WORK ITEM: Your answer should consist of the lines holding "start", copied from the material below.

SUPPLIED MATERIAL:
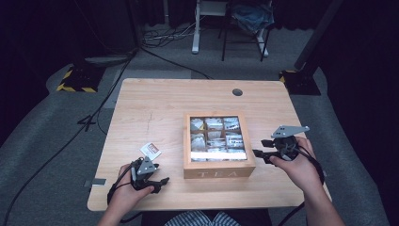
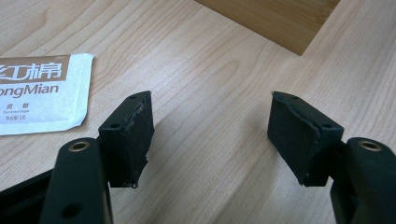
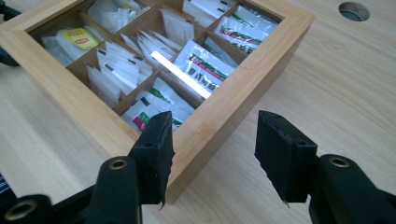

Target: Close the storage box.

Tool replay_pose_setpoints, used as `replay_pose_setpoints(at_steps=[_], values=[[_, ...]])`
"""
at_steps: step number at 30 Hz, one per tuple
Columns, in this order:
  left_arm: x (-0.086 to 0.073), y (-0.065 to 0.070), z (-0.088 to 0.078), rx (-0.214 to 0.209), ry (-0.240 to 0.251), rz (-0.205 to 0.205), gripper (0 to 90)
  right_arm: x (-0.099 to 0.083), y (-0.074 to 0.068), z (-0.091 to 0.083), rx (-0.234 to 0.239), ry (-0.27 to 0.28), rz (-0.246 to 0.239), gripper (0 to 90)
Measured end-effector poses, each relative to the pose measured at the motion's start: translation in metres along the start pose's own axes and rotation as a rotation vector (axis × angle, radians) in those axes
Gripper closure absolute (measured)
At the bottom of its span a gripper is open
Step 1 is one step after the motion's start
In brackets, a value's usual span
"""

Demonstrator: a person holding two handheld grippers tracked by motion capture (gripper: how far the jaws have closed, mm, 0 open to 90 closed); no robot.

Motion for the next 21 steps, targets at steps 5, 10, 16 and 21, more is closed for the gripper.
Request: replay_pose_setpoints(at_steps=[5,10,16,21], values=[[0.001,-0.001,0.001,0.005,-0.001,0.006,31.6,-0.003,0.011,-0.004,-0.019,0.042,0.01,46.1],[0.001,-0.001,0.001,0.01,-0.004,0.006,31.1,-0.008,0.025,-0.007,-0.05,0.068,0.022,44.8],[0.001,-0.001,0.001,0.01,-0.004,0.003,30.9,-0.013,0.041,-0.008,-0.087,0.113,0.03,42.8],[0.001,-0.001,0.001,0.01,-0.003,0.004,31.0,-0.02,0.056,-0.006,-0.108,0.134,0.049,42.7]])
Point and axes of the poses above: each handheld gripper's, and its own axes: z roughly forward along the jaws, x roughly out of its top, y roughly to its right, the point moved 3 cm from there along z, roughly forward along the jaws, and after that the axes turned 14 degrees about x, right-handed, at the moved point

TASK ANSWER:
Measured end-effector poses, each relative to the pose measured at the motion's start: translation in metres along the start pose's own axes and rotation as a rotation vector (axis × angle, radians) in those axes
Step 1 is one step after the motion's start

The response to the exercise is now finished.